* WHAT YOU SHOULD DO
Print the listing exactly as it stands, and skip any pictures in it.

* DATASET EXTRACT
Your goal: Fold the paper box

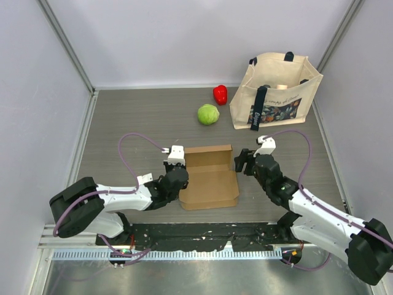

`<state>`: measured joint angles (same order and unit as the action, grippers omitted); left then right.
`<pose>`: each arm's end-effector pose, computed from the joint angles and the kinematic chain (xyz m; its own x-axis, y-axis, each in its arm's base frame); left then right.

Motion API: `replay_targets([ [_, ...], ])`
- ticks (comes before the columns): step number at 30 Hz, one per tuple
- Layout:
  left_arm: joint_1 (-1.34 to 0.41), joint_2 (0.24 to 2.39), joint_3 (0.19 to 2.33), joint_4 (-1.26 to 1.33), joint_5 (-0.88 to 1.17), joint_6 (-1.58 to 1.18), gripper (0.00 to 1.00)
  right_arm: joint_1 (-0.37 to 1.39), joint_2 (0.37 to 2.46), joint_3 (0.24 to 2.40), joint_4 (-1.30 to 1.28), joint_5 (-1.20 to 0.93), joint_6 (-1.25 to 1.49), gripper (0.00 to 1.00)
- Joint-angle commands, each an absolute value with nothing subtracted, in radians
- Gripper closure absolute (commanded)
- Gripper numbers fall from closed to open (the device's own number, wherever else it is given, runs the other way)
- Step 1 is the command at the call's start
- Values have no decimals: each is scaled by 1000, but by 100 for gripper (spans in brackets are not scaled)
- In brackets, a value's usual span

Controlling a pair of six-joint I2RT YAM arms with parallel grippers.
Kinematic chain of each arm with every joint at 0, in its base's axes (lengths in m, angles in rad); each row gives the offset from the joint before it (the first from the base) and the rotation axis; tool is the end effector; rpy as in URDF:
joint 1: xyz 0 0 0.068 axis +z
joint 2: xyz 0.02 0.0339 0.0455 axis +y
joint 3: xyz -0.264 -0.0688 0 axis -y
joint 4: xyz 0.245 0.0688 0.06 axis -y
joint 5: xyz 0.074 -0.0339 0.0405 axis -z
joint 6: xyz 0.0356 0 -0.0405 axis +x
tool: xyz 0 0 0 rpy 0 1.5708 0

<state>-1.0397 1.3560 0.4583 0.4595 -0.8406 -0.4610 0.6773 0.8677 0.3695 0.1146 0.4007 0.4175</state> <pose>0.1504 -0.2038 0.1758 -0.2963 -0.0814 -0.9516 0.1135 0.9863 -0.1197 0.1585 0.1096 0.2106 -0.3863 0.1685 -0.9069 -0.1516 0.9582 0.2426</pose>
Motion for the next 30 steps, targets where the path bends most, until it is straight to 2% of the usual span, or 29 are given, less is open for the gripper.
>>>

* ANSWER TO THE PROBLEM
Your goal: Fold the paper box


`<state>`: measured joint angles (same order and unit as the action, grippers omitted); left then right.
`<pose>`: each arm's end-effector pose, computed from the joint angles and the kinematic chain (xyz m; its own x-axis, y-axis, each in its arm's base frame); left then right.

Motion API: `replay_targets([ [_, ...], ])`
- ticks (comes before the columns): step number at 30 Hz, one per tuple
- Layout:
  left_arm: joint_1 (-1.34 to 0.41), joint_2 (0.24 to 2.39), joint_3 (0.19 to 2.33), joint_4 (-1.26 to 1.33), joint_5 (-0.88 to 1.17), joint_6 (-1.58 to 1.18), gripper (0.00 to 1.00)
  right_arm: joint_1 (-0.37 to 1.39), joint_2 (0.37 to 2.46), joint_3 (0.24 to 2.40), joint_4 (-1.30 to 1.28), joint_5 (-1.20 to 0.93), joint_6 (-1.25 to 1.49), gripper (0.00 to 1.00)
- Joint-angle commands, each an absolute value with nothing subtracted, in radians
- Gripper closure absolute (commanded)
- Gripper numbers fall from closed to open (the device's own number, wherever else it is given, runs the other way)
- Step 1 is the command at the call's start
- Values have no decimals: each is scaled by 1000, but by 100 for gripper (spans in brackets are not scaled)
- In brackets, a value's usual span

Controlling a pair of six-joint I2RT YAM arms with parallel grippers.
Kinematic chain of each arm with every joint at 0, in its base's axes (lengths in m, angles in rad); each row gives the offset from the joint before it (the first from the base) and the rotation axis; tool is the end effector; rpy as in URDF:
joint 1: xyz 0 0 0.068 axis +z
joint 2: xyz 0.02 0.0339 0.0455 axis +y
joint 3: xyz -0.264 -0.0688 0 axis -y
joint 4: xyz 0.245 0.0688 0.06 axis -y
joint 5: xyz 0.074 -0.0339 0.0405 axis -z
joint 6: xyz 0.0356 0 -0.0405 axis +x
tool: xyz 0 0 0 rpy 0 1.5708 0

<state>-1.0397 1.3560 0.4583 0.4595 -0.8406 -0.4610 0.6773 0.8677 0.3695 0.1146 0.4007 0.4175</state> <pose>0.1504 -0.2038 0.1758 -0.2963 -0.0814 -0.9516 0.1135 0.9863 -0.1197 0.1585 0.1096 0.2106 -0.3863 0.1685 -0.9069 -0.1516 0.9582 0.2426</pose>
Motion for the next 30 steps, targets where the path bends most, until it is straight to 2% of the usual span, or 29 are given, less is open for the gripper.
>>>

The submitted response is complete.